Just as not all votes in a presidential election carry the same weight, it may be the case that not every datum in a test dataset should carry the same weight. Datums in a test dataset may not be equally important for at least two reasons. First, a model may be broader than what is needed for a narrow application. For example, consider the vehicle make/model classifier that we described earlier. That model may have also been trained to identify buses, semi-trucks, sanitation vehicles, etc. If our use case is counting vehicles in a Walmart parking lot for the purpose of estimating foot traffic in the store, then we may not care much about the performance of the model on sanitation vehicles—which we wouldn’t expect to see in those parking lots. And, if we did see a sanitation vehicle at a Walmart, it is more likely that it is present to collect garbage than that the driver needed to shop in the store. A second reason our test datums may not deserve equal weight is that they may not equally reflect how a model performs on the intended production data. For example, if our test dataset contained both data from dealerships and Walmart parking lots, and our intent was to use the model on images of Walmart parking lots, then we should be much more concerned about the performance on those images in our test data than on the images over the dealership. It would be nice if the model worked in both scenarios, but what is crucial for application performance is that the model works where it is intended to work.
Regional Distribution
When the popular vote does matter (e.g., for a statewide office or to award a state’s electoral votes), the goal is to understand the opinions, preferences, etc., of the entire population of that state. It is not sufficient to merely have a large sample of the population of that state. We previously mentioned that our ideal sample was one in which every likely voter (or, everyone in the statistical “population”) was equally likely to be surveyed. Part of being equally likely to be surveyed includes a broad regional sampling. In theory, if we could easily reach into a bag and draw out a random voter, then we wouldn’t need to explicitly regionally sample—we’d get regional representation, on average, proportionate to the population of that region. But, in practice, it is hard to reach into a bag of all eligible voters and pull out the name and contact information of any one of them with equal probability. Therefore, it is easy to inadvertently skew polling toward overrepresented regions where it may be easier to conduct a poll or where polls may have higher response rates, etc. To mitigate this issue, pollsters can increase their efforts to survey in regions that they know are underrepresented in their polling. For example, using census data, pollsters may know that a certain percentage of a state’s population lives in cities and that the remaining percentage of the population lives in rural areas. If their responses are disproportionately high in cities, they can focus more effort in polling rural areas where, due to the relatively small sample size, uncertainty is highest.

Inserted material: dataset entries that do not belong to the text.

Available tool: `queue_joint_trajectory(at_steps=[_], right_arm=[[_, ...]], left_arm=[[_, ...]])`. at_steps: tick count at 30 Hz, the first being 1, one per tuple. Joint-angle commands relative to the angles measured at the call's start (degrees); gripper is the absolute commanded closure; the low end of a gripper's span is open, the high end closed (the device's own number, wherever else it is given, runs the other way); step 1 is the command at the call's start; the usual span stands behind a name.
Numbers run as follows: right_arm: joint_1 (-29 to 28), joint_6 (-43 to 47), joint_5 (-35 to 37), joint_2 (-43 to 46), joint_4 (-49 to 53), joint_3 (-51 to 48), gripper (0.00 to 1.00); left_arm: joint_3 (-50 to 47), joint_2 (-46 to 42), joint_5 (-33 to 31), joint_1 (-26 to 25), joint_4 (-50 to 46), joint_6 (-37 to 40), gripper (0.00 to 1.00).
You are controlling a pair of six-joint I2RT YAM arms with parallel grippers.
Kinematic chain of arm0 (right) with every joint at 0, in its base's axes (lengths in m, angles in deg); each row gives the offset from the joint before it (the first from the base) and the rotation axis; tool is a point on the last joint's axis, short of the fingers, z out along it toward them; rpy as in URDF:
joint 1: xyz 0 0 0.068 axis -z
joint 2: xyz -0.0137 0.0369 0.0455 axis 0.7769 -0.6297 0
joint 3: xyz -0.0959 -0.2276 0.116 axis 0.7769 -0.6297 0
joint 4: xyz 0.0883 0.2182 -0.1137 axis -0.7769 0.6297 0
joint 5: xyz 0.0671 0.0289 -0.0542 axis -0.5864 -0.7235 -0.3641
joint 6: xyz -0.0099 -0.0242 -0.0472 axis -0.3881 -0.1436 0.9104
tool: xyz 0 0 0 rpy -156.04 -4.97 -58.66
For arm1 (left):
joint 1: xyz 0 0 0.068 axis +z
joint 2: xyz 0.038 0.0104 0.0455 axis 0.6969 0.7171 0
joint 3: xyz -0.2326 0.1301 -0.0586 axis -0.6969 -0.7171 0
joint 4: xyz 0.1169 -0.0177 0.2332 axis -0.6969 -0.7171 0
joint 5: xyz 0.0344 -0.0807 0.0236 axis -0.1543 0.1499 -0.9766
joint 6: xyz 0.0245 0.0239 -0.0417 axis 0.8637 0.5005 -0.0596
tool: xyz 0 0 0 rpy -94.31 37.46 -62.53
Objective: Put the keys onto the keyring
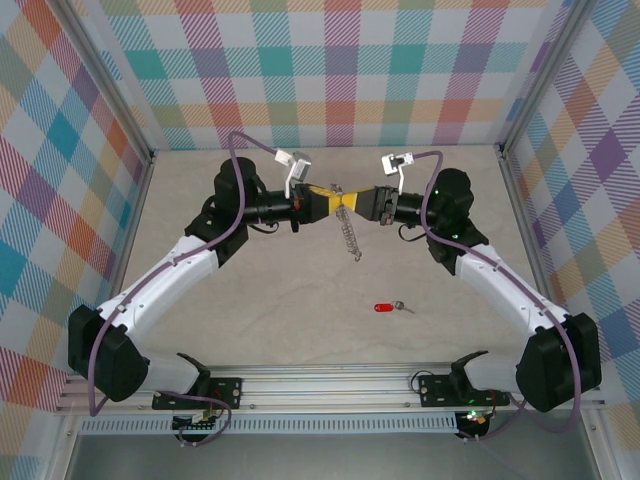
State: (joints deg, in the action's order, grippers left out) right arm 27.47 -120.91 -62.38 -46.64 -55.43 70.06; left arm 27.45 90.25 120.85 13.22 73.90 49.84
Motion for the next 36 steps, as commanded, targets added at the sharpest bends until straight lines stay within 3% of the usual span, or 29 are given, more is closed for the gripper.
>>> queue_joint_trajectory(at_steps=[1, 13, 21, 24, 27, 32, 35, 36], right_arm=[[-0.4, 0.4, -0.2, 1.3, -1.3, 2.2, 0.68], [-0.5, 0.2, -1.3, 0.5, -1.7, 2.9, 0.8], [-1.0, 1.6, -3.5, 0.3, 0.2, 3.1, 0.78], [-1.1, 2.0, -3.6, 0.2, 0.9, 3.1, 0.84], [-1.1, 2.5, -3.3, 0.3, 1.5, 3.1, 0.99], [-1.1, 3.1, -0.4, 0.5, 1.4, 2.6, 1.0], [-1.1, 2.3, 1.1, 0.6, -0.8, 2.3, 1.0], [-1.1, 1.9, 1.7, 0.6, -1.7, 2.3, 1.0]], left_arm=[[2.5, -1.2, 2.5, 0.5, 0.7, 0.3, 1.0], [3.1, -0.9, 3.5, 0.5, -0.4, 0.6, 1.0], [3.5, -0.8, 3.5, 0.5, -0.9, 0.5, 1.0], [3.8, -0.9, 3.5, 0.5, -1.2, 0.5, 1.0], [4.2, -1.0, 3.6, 0.5, -1.8, 0.7, 1.0], [4.2, -1.6, 2.3, 0.5, -2.6, 0.5, 1.0], [2.6, -2.7, -0.4, 0.5, -1.0, -1.2, 0.93], [1.8, -3.4, -2.0, 0.5, 0.4, -2.7, 0.86]])
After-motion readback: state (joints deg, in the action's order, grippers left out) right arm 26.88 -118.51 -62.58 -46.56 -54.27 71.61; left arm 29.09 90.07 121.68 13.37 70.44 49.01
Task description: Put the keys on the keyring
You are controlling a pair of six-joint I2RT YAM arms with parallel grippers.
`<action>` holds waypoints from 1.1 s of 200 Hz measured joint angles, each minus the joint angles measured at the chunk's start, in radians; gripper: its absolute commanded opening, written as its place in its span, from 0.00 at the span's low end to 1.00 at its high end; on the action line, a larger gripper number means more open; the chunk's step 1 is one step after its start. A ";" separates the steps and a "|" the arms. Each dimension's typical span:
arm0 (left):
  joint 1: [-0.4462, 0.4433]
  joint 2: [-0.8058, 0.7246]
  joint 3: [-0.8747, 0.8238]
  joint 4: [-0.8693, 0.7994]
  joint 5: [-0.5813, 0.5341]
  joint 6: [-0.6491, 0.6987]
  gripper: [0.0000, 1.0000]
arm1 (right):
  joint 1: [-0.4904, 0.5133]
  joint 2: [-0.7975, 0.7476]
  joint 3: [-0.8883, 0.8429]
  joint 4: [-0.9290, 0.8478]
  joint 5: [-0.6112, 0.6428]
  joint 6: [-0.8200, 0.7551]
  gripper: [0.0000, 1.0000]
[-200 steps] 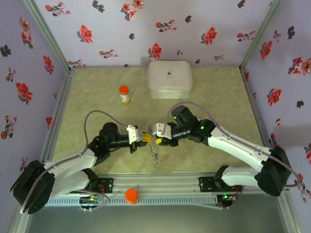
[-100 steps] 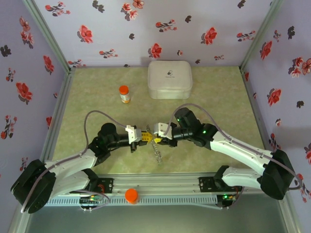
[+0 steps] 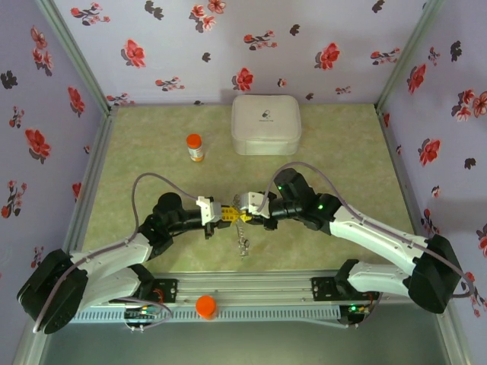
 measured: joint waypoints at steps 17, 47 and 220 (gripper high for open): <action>-0.001 0.004 0.000 0.001 0.000 0.000 0.00 | 0.000 0.001 0.000 0.000 -0.001 0.007 0.00; -0.001 0.005 -0.002 0.003 -0.002 0.001 0.09 | 0.000 0.002 0.000 -0.001 -0.001 0.008 0.00; -0.004 0.011 -0.010 -0.032 -0.032 0.020 0.00 | -0.013 -0.034 -0.014 0.013 0.003 0.065 0.36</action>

Just as polling can differ from region to region, model performance can similarly vary. Consider a model that detects naval ships, commercial ships, and smaller (private) pleasure craft in overhead imagery. It is unlikely that the model is equally performant on the three classes of ships. As a consequence, the overall performance of the model on imagery of a naval base may vary significantly from the performance of that model over a commercial port or a marina. A good test set would include representation of each of these kinds of locations (assuming that performance on each type of ship is equally important—see the previous section).
Shifting Opinions
Polling is never done. There are two reasons for this. First, over longer time periods, candidates change—sometimes, those candidates even change during the election cycle. For example, President Biden suspended his campaign and Vice President Harris became the new Democratic candidate. Polling for Biden could not be directly substituted for polling for Harris even though there was likely a lot of correlation between polls of the two candidates. And, at least one candidate usually changes from election cycle to election cycle; so, polling from previous election cycles has little (if any) meaning for the current election cycle. The second reason that polling is never done is that people’s opinions, perceptions, enthusiasm, intents, etc., change over time. Preference changes rarely go so far as to result in inter-party voting (i.e., a Democrat voting for a Republican), but people’s enthusiasm for “their party’s candidate” can vary quite a bit…and that has a direct impact on who shows up to vote.

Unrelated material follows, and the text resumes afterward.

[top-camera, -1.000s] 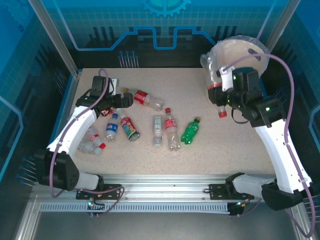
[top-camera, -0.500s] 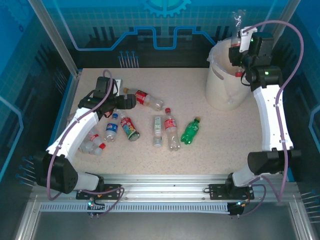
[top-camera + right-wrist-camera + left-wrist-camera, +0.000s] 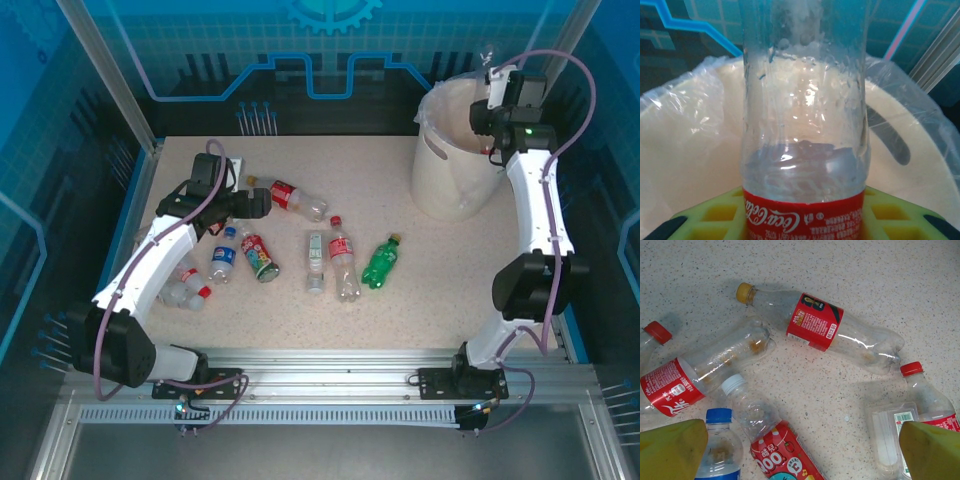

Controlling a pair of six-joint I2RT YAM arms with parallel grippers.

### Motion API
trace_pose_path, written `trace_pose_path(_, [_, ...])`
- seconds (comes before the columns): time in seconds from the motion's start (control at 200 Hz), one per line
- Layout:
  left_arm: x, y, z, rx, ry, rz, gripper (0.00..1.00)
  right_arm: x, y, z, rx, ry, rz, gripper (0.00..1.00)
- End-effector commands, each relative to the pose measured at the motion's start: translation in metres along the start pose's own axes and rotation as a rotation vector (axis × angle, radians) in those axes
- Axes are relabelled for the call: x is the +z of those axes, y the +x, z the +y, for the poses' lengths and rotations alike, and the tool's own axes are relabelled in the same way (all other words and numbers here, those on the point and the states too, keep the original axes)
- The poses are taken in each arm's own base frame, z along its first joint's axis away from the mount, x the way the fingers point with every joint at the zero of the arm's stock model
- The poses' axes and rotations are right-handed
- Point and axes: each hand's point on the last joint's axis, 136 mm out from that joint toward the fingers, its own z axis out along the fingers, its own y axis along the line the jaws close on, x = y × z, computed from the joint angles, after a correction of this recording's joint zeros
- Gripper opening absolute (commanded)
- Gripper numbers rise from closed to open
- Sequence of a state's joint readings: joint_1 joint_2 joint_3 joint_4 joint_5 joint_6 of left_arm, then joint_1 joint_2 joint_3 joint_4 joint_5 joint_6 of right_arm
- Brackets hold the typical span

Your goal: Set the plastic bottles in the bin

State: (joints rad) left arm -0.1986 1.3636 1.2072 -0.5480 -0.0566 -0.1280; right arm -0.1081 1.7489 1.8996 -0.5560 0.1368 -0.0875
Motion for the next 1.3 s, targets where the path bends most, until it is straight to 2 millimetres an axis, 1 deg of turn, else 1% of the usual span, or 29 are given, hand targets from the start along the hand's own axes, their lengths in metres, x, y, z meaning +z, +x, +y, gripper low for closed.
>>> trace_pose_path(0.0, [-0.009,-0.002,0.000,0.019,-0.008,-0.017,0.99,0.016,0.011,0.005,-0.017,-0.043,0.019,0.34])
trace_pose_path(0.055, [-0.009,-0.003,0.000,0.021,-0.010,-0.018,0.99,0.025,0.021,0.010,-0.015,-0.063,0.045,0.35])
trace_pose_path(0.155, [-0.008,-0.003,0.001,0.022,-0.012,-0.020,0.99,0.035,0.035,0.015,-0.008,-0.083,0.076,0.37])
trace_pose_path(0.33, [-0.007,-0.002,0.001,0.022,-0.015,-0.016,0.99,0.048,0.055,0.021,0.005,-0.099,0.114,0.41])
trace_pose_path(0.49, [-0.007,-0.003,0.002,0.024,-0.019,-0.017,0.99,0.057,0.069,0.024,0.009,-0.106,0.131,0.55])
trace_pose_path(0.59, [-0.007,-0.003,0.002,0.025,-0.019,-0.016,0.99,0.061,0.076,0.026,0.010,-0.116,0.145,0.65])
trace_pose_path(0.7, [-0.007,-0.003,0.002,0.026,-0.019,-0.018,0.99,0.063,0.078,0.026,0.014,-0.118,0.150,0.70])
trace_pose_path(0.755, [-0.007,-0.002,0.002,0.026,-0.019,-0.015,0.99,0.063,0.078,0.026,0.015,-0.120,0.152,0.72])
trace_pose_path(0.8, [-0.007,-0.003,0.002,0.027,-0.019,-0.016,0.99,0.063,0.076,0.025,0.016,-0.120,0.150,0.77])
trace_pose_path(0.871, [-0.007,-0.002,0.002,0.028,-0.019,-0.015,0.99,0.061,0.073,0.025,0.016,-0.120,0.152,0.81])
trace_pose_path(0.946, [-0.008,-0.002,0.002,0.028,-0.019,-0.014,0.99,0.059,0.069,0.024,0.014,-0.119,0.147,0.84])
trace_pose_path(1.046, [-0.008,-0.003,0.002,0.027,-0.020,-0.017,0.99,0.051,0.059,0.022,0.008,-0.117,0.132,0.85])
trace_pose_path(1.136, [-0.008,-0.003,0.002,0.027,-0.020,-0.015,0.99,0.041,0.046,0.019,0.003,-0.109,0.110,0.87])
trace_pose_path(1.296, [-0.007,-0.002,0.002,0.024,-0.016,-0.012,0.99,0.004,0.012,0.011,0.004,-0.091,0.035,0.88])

Just as opinions, preferences, and enthusiasm shift, the data that a model may see can change over time—or sometimes suddenly. We use the term data drift for characteristic changes in data. Consider our example of identifying vehicle make/models from overhead imagery. Imagery collected in the spring or summer (on, for example, clear, sunny days) could look significantly different than imagery in the same location in the winter where vehicles may have frost or be partially covered with snow, etc. Those changes are relatively slow. Some changes can occur quickly as in the case of storm damage or flooding. For example, parking lots in Asheville, NC, probably looked significantly different on September 28 than they did on September 26 when the remnants of hurricane Helene caused massive flooding in that city. Similarly, armed conflict can quickly change the landscape of cities, roads, etc.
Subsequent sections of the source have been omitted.